Answer 1: Yes, for any real $a$ and any $k\in\{0,1,\dots\}$, \begin{equation*} \text{if $h$ does not have all the derivatives at $a$, then $f^{(k)}(a)=0$.}\tag{1} \end{equation*}

Indeed, say that $h$ is bad at $a$ (or, equivalently, that $a$ is a bad point of $h$0 if $h$ does not have all the derivatives at $a$.

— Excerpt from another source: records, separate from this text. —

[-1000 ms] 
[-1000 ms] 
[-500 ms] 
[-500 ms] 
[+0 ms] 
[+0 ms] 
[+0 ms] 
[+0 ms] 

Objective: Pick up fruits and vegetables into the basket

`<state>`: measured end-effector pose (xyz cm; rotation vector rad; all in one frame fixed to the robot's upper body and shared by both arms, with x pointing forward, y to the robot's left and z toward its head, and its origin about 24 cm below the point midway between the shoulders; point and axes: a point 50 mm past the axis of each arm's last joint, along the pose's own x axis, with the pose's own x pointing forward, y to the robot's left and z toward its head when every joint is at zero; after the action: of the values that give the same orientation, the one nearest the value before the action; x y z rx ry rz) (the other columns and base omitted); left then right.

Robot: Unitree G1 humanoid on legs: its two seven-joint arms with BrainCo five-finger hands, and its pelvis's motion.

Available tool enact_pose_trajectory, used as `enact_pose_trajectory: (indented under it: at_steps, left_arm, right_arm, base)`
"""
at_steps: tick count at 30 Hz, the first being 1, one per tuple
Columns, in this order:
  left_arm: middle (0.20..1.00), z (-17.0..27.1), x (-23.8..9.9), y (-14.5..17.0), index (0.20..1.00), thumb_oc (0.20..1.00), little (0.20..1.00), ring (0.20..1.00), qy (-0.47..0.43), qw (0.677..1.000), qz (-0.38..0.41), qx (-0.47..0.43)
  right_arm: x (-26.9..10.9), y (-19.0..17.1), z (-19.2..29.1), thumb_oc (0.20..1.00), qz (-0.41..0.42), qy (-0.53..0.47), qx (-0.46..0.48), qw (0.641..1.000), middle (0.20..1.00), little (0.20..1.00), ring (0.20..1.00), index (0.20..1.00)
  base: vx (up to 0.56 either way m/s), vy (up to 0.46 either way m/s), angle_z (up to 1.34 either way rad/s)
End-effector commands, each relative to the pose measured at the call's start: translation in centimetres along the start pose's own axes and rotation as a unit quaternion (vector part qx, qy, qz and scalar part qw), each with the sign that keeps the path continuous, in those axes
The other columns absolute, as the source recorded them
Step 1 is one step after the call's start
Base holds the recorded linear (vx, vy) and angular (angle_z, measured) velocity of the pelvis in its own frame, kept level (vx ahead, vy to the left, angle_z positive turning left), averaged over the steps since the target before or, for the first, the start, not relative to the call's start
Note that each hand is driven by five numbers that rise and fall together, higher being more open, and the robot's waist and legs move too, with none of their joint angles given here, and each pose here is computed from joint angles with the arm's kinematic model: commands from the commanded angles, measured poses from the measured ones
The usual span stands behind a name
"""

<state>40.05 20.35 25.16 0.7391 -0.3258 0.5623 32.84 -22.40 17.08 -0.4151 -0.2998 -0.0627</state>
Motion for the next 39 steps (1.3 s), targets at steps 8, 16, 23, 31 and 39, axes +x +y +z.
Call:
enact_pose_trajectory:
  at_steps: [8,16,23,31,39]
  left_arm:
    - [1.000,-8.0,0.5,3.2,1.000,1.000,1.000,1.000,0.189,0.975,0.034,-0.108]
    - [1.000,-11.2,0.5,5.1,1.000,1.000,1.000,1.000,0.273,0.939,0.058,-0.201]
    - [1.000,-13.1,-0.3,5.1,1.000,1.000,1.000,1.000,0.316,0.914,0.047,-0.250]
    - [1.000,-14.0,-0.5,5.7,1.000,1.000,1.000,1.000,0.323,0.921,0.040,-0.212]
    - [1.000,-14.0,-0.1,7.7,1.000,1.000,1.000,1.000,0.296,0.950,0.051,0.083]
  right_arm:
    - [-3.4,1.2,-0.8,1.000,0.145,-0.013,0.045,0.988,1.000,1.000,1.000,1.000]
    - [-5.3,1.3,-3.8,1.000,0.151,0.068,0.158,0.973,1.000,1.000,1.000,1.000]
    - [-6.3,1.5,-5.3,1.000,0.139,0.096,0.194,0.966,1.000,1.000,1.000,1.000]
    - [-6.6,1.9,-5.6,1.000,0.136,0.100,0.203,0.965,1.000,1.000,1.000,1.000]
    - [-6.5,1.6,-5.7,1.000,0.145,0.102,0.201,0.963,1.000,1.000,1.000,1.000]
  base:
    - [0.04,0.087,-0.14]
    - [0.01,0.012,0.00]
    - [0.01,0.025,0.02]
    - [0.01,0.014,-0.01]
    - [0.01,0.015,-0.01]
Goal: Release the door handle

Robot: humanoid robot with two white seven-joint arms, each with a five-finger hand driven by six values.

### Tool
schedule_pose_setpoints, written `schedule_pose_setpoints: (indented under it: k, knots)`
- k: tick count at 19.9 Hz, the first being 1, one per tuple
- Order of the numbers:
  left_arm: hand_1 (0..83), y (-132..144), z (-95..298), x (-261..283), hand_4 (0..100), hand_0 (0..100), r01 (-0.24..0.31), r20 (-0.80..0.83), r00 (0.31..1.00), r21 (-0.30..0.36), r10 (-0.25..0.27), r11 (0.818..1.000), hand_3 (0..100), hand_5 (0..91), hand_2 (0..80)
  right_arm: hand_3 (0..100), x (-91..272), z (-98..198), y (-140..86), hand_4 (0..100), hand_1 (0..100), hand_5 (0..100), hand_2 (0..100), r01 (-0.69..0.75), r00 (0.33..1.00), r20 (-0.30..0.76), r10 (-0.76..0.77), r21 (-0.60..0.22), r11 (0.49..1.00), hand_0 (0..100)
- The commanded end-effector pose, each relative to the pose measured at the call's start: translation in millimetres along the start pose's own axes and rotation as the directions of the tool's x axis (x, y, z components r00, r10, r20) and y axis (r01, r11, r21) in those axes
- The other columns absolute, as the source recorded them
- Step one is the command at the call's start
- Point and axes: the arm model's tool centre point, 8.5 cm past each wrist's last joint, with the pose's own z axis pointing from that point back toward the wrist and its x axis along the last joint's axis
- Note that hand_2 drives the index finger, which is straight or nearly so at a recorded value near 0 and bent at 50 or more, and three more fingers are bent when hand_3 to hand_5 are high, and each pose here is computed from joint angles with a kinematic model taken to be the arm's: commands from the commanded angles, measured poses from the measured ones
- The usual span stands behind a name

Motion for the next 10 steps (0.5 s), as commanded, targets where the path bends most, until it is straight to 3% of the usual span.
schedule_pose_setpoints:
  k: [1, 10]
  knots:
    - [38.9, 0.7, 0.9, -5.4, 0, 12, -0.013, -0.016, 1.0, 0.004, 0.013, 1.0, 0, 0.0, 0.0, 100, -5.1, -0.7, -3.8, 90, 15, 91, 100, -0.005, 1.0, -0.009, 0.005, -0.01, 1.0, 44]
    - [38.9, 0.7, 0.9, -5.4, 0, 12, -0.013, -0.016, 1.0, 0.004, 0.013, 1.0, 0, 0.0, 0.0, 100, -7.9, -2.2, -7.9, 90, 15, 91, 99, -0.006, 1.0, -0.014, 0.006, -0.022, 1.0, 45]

Take any $a\in\R$. Suppose that $h$ is bad at $a$. Take then the smallest $k\in\{0,1,\dots\}$ such that $f^{(k)}(a)\ne0$, if such a $k$ exists. Let \begin{equation*} g:=fh \end{equation*} and \begin{equation*} F(x):=\frac{f(x)}{(x-a)^k}, \quad G(x):=\frac{g(x)}{(x-a)^k} \end{equation*} for real $x\ne a$, with $F(a):=f^{(k)}(a)/k!$ and $G(a):=g^{(k)}(a)/k!$. By a Taylor formula, if $k\ge1$, then for all real $x$ \begin{equation*} F(x)=\frac1{(k-1)!}\int_0^1(1-s)^{k-1}f^{(k)}(a+(x-a)s)\,ds \end{equation*} and hence for all nonnegative integers $l$ \begin{equation*} F^{(l)}(x)=\frac1{(k-1)!}\int_0^1(1-s)^{k-1}s^lf^{(k+l)}(a+(x-a)s)\,ds, \end{equation*} with the similar formulas for $G(x)$ and $G^{(l)}(x)$. So, if $k\ge1$, then $F$ and $G$ are smooth, $F(a)\ne0$, and hence $F\ne0$ and $h=G/F$ on a neighborhood $V$ of $a$ (the equality $h(a)=G(a)/F(a)$ follows by continuity); the same conclusions obviously hold for $k=0$. So, $h$ is smooth on $V$, which contradicts the assumption that $h$ is bad at $a$. So, as claimed, there is no $k\in\{0,1,\dots\}$ such that $f^{(k)}(a)\ne0$.

We have actually proved more than (1): \begin{equation*} \text{if $a$ is in the closure of the set of all bad points of $h$, } \\ \text{then $f^{(k)}(a)=0$ for all $k\in\{0,1,\dots\}$.} \end{equation*}


Answer 2 (partial): Now it follows that $g_k:=f^{(k)}h$ must be differentiable. Indeed, take any real $a$. If $h$ has all the derivatives at $a$, then so does $g_k$. If $h$ does not have all the derivatives at $a$, then, by (1), $f'(x)=o(|x-a|)$ as $x\to a$, so that $g_k(x)=o(|x-a|)$ as $x\to a$, so that $g_k'(a)=0$.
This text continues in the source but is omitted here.